= San Rocco, Viterbo =

Italian church

San Rocco is a deconsecrated Baroque-style, former-Roman Catholic church located on the Piazza of the same name in central Viterbo, region of Lazio, Italy. The church is dedicated to Saint Roch, known mainly as the patron saint of those afflicted with illness, specially the bubonic plague. Since Viterbo stood along a pilgrimage route to Rome, many ill pilgrims would find rest and care in hospitals and hospices along the route, tended by confraternities, some of which took the name of this saint.

==History and description==
The history of this church and the confraternity is not well recorded in published sources: Both Feliciano Busi in 1742 and Gaetano Coretini in 1749 mention, in almost identical paragraph, that this as one of the churches owned by lay confraternities, this one distinguished by the green cloak who ambled through the town and surrounding territory with litters seeking to collect the infirm poor and lead them to the Ospedale Grande, if not tending to their burial. Another source suggests the church was erected in the mid 16th-century, after a plague epidemic in Viterbo.

The mention the church had a second church dedicated to the Assumption of the Virgin. It is not clear if this confraternity was the same as tended the distinct church of San Rocco is located on Viale Fiume #35, in the frazione of Bagnaia, built in 1569, and rebuilt in the 17th century. In 1934 the commune of Bagnaia transformed the church in to a Sacrario dei Caduti (Chapel for the Fallen).

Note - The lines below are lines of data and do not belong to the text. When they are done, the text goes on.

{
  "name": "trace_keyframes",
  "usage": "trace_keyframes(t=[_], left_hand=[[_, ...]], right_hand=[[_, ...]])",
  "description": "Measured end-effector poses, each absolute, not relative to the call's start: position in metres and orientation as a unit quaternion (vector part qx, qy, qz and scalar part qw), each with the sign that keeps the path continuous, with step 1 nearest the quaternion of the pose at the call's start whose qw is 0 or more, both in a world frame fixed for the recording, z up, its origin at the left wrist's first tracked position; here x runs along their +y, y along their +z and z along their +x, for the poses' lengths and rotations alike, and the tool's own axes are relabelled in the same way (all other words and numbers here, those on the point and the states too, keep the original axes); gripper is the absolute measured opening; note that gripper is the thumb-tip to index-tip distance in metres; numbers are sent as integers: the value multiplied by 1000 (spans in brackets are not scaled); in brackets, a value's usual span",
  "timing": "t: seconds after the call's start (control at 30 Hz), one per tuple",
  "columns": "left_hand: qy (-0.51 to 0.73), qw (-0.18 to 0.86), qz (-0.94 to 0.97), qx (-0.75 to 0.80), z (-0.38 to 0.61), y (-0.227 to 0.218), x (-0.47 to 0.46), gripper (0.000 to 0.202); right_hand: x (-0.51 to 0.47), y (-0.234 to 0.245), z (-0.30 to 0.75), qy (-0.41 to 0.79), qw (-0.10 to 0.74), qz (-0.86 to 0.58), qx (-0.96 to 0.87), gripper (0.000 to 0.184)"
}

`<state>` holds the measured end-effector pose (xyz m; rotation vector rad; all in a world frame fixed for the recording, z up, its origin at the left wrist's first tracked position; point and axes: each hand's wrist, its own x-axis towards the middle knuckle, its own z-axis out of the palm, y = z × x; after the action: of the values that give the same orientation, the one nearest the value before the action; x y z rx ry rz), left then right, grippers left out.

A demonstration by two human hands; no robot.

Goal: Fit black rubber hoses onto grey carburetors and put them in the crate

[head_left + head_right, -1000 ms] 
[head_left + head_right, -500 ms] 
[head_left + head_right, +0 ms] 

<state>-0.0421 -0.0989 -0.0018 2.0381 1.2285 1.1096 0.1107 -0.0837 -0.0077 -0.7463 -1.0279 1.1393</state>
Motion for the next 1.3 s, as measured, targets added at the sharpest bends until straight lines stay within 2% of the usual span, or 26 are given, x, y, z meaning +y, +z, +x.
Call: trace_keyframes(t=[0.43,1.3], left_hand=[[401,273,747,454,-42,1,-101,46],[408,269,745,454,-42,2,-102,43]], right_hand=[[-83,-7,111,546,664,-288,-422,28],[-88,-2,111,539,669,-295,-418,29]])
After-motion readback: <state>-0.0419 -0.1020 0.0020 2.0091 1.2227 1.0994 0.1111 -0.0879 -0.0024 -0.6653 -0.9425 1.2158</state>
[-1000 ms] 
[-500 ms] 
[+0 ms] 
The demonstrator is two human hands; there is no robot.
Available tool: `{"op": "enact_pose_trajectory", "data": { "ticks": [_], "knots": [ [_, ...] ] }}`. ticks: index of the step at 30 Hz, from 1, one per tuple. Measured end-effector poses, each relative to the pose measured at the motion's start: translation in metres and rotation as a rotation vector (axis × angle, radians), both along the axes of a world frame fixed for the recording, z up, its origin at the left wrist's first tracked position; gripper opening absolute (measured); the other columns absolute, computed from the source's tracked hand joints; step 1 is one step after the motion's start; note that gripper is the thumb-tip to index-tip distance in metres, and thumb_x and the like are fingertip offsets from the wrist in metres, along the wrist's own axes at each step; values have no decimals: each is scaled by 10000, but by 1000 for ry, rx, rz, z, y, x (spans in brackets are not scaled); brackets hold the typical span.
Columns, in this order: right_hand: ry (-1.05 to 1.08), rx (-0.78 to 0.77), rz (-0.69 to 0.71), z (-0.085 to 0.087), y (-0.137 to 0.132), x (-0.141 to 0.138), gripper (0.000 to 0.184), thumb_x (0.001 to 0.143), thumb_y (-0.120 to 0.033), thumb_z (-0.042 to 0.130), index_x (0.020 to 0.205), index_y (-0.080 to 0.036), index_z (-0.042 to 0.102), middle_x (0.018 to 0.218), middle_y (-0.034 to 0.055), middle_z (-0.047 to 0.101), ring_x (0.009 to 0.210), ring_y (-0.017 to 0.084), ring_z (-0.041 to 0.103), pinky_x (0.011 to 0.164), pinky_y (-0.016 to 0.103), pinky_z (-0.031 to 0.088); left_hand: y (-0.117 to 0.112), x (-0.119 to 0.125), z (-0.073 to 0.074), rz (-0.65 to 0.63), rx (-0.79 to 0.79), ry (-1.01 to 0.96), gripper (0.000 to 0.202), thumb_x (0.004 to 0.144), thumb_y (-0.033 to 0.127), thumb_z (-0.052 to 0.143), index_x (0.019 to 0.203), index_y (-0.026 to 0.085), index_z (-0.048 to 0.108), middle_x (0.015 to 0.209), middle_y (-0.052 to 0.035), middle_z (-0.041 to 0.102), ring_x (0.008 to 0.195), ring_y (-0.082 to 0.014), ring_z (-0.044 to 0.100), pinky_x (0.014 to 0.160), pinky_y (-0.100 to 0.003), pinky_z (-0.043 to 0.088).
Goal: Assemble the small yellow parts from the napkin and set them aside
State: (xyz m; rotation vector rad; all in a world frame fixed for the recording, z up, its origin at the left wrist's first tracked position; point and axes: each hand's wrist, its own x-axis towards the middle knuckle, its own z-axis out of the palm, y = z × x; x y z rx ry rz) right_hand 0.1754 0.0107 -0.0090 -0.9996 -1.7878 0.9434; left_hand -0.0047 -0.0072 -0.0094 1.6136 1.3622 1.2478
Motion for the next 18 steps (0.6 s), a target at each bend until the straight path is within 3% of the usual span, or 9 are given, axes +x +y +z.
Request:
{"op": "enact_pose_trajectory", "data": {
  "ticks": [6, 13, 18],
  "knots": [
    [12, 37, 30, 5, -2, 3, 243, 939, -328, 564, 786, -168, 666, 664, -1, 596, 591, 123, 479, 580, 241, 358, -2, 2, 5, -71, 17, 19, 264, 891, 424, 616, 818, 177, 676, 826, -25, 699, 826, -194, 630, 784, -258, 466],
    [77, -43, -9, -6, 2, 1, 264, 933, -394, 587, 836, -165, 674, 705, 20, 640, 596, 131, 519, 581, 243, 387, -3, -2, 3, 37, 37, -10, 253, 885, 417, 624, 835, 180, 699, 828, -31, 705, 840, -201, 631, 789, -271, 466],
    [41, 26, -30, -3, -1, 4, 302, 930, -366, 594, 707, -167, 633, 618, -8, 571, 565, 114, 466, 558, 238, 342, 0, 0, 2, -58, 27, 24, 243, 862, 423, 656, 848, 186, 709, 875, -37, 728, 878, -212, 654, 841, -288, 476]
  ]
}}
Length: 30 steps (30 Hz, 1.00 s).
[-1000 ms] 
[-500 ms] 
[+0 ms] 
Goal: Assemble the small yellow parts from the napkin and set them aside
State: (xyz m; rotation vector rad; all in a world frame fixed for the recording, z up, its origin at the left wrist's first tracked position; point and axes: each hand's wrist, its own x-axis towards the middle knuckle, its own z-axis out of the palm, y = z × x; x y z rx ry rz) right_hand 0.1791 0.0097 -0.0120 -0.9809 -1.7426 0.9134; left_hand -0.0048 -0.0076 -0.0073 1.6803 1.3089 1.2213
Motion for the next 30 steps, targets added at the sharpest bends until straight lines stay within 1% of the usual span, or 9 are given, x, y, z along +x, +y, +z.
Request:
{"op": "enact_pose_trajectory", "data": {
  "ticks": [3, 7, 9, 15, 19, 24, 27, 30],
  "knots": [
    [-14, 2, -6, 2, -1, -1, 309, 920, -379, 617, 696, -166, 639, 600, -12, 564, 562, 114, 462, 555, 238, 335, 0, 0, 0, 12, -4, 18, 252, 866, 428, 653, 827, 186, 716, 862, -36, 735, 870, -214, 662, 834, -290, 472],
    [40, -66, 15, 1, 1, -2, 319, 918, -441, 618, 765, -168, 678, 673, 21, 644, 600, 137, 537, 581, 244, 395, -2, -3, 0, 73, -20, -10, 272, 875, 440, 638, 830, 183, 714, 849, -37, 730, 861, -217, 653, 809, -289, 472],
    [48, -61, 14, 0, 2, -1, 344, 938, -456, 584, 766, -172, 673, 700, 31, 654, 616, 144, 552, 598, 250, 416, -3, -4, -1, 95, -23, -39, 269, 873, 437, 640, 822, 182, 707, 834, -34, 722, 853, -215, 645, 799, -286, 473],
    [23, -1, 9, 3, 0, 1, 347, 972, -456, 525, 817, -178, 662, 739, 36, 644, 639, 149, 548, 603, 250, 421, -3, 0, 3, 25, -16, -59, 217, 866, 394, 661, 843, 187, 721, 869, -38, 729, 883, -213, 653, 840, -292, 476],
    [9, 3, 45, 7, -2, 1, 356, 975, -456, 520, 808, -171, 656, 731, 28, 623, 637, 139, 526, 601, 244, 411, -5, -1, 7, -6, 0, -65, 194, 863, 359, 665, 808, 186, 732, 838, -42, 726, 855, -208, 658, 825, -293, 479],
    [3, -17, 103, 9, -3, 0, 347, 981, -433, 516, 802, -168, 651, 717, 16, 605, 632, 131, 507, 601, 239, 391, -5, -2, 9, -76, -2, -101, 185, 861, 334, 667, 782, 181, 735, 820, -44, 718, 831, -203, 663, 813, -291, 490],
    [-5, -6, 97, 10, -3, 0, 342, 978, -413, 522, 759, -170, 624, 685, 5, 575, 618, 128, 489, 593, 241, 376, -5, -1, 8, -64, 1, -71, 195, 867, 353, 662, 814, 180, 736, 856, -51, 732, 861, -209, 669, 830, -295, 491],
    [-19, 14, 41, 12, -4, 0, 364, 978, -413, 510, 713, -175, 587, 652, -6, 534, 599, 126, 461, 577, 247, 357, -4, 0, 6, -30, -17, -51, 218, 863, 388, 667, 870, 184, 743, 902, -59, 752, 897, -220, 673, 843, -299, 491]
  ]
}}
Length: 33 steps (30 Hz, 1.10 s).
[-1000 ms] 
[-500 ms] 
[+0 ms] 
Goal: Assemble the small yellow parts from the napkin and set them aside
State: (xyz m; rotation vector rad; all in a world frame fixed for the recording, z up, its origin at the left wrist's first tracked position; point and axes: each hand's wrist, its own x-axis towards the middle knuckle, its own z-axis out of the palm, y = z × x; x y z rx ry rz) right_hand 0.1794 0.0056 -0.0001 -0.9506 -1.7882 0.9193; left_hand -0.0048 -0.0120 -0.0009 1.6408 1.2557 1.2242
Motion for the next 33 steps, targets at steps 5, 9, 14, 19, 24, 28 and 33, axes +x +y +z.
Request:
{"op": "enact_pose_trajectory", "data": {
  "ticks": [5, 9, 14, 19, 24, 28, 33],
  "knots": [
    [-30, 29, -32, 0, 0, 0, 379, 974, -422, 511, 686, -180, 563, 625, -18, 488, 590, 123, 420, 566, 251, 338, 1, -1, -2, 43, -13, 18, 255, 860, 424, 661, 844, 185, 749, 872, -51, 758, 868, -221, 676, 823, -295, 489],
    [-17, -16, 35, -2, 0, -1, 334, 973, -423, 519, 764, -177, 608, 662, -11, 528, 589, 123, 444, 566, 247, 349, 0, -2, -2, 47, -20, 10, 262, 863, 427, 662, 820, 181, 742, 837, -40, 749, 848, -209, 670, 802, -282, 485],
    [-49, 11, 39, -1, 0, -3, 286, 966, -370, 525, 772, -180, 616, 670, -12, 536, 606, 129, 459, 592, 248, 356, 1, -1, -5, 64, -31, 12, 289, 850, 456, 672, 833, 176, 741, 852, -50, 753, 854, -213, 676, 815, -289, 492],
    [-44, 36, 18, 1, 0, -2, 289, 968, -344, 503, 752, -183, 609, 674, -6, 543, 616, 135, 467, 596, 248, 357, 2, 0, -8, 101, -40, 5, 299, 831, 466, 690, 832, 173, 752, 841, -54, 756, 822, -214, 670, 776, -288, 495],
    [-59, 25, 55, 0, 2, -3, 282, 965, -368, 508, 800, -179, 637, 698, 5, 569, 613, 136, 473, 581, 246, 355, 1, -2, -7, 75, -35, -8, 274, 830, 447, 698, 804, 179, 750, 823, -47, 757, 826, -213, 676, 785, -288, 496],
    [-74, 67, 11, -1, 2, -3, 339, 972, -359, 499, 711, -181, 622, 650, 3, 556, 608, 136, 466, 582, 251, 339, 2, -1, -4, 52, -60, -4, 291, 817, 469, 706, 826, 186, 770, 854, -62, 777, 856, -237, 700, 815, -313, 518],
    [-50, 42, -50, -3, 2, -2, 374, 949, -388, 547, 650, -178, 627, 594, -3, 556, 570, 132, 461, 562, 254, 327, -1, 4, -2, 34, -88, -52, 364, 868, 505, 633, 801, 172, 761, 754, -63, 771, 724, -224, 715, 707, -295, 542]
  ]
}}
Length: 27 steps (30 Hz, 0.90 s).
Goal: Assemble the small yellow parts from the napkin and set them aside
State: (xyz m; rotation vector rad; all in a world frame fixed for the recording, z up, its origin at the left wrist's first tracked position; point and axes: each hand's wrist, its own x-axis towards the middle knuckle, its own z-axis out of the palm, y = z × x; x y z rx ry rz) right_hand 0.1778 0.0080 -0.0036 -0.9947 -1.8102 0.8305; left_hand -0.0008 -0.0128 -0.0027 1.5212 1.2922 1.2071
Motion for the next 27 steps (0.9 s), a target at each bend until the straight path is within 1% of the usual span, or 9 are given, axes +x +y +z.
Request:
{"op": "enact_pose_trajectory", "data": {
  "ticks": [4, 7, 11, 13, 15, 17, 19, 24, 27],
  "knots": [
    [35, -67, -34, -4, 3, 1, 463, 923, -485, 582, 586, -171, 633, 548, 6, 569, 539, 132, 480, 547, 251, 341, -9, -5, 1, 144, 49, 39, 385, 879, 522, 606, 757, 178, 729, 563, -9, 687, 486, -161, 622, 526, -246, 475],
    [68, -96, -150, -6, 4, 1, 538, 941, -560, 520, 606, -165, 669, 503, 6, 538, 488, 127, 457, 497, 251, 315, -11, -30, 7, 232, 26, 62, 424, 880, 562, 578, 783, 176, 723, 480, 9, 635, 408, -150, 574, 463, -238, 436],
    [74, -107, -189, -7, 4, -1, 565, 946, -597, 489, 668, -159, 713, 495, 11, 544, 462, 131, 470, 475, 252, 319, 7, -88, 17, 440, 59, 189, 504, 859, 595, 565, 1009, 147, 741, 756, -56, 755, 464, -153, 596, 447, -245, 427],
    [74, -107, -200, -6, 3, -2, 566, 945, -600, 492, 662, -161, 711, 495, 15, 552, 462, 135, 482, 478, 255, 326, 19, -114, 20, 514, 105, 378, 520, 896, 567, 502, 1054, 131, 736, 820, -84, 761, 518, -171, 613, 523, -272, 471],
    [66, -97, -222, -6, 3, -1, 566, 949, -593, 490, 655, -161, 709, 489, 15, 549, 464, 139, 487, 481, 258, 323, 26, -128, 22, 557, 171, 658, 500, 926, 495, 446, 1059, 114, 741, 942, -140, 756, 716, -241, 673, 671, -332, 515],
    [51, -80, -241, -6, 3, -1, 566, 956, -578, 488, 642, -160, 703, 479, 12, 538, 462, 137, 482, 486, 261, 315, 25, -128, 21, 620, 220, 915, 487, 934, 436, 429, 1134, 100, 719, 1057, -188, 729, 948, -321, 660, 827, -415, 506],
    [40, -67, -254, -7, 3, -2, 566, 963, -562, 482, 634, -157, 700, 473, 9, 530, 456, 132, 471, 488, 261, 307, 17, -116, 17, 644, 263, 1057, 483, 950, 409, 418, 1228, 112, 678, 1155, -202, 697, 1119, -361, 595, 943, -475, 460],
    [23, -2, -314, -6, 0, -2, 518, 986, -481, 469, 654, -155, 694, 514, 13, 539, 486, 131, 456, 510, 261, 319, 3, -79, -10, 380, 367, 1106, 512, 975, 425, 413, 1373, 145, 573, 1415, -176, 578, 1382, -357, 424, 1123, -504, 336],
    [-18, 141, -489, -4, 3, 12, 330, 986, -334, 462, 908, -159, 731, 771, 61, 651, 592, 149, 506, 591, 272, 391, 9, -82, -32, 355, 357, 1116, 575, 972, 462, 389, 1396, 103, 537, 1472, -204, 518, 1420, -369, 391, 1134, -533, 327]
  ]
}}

The outside of the church has some peculiar (for a church) decorations for windows and the main portal, including caryatid reliefs, possibly from the 17th century. Judging from the original inventories of the interior of the church, much of the decoration derives from the 17th century, although now dispersed, with some in the Civic Museum of Viterbo. These include a Crucifixxion with St Charles by Filippo Caparozzi. a St Jerome and the Lion attributed to Cavaliere d'Arpino; an Assumption of the Virgin by Angelo Pucciati; and a Glory of the Virgin and a Birth of the Virgin Mary by Giovanni Francesco Romanelli, painted between 1648 and 1649. Some of the internal frescoes and stucco-work still exists, though needing restoration. The church was deconsecrated in the 19th century, and for a time hosted a carpentry shop. The property in 2023 was privately owned.